> _What this task involves_: For the listing below, output exactly the lines from the line with "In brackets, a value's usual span" up to and including the line with "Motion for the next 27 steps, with", and no other lines.

Records for this task: Begin

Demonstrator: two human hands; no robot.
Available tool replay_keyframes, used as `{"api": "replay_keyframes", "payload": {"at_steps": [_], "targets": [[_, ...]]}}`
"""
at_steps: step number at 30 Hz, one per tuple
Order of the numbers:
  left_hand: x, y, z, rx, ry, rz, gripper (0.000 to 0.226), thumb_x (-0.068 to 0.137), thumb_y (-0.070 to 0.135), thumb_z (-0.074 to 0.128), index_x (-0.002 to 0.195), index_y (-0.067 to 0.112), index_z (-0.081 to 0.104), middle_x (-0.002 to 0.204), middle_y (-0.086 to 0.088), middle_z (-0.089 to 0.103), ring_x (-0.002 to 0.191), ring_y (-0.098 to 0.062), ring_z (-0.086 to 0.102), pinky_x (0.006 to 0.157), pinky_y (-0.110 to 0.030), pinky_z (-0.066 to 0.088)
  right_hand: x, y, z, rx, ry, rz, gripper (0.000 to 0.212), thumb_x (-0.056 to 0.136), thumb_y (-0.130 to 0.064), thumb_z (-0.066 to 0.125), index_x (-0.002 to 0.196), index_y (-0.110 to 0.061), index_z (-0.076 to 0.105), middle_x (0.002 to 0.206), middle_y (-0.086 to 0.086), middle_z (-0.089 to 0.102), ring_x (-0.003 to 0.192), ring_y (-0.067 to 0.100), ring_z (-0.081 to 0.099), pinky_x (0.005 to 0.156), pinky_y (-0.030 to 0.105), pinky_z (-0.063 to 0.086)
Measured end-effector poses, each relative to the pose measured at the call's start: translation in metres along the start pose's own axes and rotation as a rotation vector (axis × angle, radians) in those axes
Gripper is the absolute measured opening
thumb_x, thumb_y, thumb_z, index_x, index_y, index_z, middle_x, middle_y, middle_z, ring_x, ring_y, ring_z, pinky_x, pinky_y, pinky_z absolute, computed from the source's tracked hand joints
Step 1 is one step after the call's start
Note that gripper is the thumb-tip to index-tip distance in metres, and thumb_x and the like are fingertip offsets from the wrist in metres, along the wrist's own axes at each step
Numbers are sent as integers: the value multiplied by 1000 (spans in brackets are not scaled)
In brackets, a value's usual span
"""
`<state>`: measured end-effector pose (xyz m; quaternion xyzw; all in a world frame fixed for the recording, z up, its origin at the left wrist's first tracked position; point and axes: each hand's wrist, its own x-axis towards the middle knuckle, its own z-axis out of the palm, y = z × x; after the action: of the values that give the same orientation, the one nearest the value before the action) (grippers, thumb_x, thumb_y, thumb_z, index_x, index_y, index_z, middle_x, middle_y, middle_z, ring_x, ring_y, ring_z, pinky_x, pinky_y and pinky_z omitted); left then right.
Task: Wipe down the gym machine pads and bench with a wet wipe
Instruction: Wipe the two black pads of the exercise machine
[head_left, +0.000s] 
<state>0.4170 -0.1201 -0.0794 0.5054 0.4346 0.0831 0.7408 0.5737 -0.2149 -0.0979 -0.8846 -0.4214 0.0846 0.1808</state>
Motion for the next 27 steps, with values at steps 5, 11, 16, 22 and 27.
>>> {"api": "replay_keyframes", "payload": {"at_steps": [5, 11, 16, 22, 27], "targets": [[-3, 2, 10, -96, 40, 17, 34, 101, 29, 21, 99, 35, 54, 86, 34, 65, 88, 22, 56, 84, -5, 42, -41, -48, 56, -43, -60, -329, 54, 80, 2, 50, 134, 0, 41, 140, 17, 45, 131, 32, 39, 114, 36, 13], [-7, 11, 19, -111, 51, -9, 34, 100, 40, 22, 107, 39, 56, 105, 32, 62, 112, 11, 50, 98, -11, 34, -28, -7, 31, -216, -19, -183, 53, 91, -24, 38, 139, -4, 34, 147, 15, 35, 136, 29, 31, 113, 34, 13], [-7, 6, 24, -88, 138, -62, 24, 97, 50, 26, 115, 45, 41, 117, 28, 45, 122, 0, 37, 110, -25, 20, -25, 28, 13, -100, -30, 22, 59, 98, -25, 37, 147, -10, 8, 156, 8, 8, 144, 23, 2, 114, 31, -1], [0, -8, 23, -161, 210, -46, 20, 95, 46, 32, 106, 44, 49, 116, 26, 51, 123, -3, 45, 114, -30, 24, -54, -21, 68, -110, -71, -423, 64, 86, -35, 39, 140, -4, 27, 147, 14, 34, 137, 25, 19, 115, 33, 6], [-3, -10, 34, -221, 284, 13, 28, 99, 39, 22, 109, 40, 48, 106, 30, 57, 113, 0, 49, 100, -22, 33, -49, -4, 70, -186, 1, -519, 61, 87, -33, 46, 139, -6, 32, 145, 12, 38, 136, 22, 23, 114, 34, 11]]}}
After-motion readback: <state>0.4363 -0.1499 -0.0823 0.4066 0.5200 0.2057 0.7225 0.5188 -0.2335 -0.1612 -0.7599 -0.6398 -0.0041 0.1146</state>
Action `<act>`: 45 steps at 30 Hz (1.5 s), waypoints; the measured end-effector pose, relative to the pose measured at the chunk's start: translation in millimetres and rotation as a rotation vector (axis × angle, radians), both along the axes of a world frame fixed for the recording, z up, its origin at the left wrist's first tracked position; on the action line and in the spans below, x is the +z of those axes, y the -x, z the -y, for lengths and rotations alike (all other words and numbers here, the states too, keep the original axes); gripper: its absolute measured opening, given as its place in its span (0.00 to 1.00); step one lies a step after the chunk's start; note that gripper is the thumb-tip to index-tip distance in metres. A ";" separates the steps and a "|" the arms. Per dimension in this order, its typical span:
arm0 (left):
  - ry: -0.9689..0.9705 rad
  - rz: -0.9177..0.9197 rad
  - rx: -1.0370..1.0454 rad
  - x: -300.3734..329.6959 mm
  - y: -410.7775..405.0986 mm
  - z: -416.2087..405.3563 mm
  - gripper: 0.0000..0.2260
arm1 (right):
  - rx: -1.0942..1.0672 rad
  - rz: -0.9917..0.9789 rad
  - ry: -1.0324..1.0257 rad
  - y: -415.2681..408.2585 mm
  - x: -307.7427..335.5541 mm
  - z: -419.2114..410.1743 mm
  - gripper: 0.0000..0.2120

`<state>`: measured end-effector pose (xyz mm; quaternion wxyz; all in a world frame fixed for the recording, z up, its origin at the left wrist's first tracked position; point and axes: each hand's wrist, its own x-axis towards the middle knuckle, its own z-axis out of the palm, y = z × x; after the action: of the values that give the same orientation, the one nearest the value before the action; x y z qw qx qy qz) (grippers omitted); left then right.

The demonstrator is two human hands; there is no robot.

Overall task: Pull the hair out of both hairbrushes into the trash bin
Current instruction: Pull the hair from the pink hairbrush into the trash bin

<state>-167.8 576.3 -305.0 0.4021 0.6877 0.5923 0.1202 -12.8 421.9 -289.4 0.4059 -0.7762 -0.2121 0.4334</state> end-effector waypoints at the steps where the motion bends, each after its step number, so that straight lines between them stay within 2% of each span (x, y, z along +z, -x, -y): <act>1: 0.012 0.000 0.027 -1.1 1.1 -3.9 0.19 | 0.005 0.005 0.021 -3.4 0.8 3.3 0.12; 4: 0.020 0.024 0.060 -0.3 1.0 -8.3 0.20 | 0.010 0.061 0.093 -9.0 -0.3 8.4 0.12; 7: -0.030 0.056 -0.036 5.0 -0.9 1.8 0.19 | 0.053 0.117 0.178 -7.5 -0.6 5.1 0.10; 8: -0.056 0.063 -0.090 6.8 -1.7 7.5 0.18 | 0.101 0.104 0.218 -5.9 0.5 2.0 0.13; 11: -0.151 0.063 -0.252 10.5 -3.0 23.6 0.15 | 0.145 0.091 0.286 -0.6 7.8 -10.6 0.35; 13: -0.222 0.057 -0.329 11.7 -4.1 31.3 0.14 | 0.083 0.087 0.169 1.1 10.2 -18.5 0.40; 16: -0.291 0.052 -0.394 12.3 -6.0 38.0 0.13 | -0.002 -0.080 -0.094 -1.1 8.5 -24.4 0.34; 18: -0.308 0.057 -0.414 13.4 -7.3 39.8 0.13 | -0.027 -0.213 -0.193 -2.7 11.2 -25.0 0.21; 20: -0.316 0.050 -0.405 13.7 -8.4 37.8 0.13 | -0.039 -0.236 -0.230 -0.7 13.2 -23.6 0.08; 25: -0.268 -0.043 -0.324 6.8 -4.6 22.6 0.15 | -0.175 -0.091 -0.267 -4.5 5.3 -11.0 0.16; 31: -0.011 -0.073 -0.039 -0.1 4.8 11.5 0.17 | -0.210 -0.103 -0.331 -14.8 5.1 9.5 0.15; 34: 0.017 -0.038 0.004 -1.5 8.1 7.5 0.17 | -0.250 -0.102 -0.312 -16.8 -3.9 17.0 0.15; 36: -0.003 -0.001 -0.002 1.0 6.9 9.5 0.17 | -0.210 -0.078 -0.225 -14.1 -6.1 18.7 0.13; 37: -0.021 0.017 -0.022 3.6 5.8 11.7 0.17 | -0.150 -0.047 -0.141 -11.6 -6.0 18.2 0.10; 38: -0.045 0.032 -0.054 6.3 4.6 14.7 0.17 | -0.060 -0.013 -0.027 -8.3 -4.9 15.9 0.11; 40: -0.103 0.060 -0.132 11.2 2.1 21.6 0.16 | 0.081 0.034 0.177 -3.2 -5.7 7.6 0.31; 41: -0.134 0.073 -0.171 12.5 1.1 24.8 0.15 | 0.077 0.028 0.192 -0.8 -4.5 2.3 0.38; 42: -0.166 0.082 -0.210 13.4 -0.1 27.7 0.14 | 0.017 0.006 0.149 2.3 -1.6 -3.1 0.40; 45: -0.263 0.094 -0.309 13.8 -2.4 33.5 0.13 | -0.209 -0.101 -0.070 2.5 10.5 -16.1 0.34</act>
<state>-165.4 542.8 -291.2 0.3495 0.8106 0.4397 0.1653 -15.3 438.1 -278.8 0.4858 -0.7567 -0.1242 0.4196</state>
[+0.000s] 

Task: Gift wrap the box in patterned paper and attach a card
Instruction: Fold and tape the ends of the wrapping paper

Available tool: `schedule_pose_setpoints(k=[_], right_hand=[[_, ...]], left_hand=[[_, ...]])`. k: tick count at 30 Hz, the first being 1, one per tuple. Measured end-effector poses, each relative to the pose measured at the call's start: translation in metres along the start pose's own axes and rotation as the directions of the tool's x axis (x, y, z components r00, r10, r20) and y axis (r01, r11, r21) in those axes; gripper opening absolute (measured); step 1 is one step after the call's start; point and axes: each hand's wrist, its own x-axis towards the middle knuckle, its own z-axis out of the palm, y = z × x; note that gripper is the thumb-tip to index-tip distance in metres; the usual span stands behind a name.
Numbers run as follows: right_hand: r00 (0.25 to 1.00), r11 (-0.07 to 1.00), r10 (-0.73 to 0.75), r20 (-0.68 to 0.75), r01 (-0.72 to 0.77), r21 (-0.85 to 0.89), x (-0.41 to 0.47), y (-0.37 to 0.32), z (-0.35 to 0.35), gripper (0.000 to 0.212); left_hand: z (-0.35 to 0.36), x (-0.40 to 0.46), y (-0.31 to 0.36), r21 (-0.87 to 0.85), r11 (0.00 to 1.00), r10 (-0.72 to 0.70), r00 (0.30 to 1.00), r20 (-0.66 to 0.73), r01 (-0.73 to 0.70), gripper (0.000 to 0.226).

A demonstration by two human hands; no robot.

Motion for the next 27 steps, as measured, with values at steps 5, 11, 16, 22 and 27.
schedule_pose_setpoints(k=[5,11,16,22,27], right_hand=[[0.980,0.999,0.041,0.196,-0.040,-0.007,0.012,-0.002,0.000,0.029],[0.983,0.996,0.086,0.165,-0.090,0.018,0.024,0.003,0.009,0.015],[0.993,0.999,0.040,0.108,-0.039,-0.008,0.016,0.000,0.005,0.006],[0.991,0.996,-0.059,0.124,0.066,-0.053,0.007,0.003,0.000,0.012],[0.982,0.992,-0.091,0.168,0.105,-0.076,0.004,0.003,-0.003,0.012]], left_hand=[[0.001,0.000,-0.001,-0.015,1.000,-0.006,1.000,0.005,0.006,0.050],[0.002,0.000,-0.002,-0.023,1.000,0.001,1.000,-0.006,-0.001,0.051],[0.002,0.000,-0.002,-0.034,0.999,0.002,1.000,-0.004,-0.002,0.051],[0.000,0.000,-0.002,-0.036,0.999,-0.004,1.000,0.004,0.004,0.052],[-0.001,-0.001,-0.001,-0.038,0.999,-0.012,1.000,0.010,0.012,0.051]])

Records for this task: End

> _Answer box_:
In brackets, a value's usual span
"""
`<state>`: measured end-effector pose (xyz m; quaternion xyzw; all in a world frame fixed for the recording, z up, its origin at the left wrist's first tracked position; point and axes: each hand's wrist, its own x-axis towards the middle knuckle, its own z-axis out of the palm, y = z × x; after the action: of the values that give the same orientation, the one nearest the value before the action) (grippers, thumb_x, thumb_y, thumb_z, index_x, index_y, index_z, middle_x, middle_y, middle_z, ring_x, ring_y, ring_z, pinky_x, pinky_y and pinky_z omitted); left then right.
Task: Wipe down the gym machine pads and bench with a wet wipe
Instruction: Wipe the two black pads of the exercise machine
[head_left, +0.000s] 
<state>0.4170 -0.1201 -0.0794 0.5054 0.4346 0.0831 0.7408 0.5737 -0.2149 -0.0979 -0.8846 -0.4214 0.0846 0.1808</state>
Motion for the next 27 steps, with values at steps 5, 11, 16, 22 and 27.

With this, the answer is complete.